| Exercise instructions |
Copy out the line bearing "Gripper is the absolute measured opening" and all the lines after it, to the very end of the material below, exactly as written.

| Data provided |
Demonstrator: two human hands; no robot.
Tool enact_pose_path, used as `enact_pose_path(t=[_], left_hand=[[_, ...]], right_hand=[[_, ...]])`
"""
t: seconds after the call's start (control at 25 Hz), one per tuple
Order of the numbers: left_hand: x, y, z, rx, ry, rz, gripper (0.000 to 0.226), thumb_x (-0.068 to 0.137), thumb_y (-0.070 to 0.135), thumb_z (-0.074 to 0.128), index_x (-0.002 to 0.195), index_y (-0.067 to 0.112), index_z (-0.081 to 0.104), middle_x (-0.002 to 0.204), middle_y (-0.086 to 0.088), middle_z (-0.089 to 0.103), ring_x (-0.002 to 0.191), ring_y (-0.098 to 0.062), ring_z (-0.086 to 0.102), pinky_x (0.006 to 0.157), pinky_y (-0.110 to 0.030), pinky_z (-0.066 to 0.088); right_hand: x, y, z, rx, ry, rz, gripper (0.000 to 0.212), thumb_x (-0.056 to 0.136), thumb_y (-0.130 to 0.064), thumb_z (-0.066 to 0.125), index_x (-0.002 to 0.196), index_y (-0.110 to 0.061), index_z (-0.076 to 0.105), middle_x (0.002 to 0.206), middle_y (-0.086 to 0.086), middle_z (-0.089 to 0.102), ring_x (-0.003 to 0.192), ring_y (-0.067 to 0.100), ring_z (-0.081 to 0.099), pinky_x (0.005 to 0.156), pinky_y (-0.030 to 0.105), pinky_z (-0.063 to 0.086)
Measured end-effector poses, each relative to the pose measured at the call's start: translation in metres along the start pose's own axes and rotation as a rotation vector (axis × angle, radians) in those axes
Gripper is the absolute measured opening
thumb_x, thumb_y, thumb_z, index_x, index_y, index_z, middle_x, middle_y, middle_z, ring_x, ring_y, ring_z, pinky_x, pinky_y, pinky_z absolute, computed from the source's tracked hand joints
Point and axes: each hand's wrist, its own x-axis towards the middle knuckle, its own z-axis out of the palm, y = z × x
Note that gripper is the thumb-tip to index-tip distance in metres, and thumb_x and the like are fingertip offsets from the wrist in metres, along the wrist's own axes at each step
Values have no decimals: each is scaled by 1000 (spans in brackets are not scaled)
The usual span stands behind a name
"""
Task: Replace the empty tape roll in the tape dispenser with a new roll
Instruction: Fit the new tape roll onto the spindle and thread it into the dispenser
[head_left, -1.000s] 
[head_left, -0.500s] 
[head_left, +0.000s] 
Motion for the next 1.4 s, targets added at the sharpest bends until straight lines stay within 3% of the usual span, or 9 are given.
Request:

| Result of the task |
Gripper is the absolute measured opening
thumb_x, thumb_y, thumb_z, index_x, index_y, index_z, middle_x, middle_y, middle_z, ring_x, ring_y, ring_z, pinky_x, pinky_y, pinky_z absolute, computed from the source's tracked hand joints
Point and axes: each hand's wrist, its own x-axis towards the middle knuckle, its own z-axis out of the palm, y = z × x
Note that gripper is the thumb-tip to index-tip distance in metres, and thumb_x and the like are fingertip offsets from the wrist in metres, along the wrist's own axes at each step
Values have no decimals: each is scaled by 1000 (spans in brackets are not scaled)
The usual span stands behind a name
"""
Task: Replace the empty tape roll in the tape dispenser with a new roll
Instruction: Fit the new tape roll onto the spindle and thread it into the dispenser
[head_left, -1.000s] 
[head_left, -0.500s] 
[head_left, +0.000s] 
Motion for the next 1.4 s, targets added at the sharpest bends until straight lines stay within 3% of the usual span, or 9 are given.
Request:

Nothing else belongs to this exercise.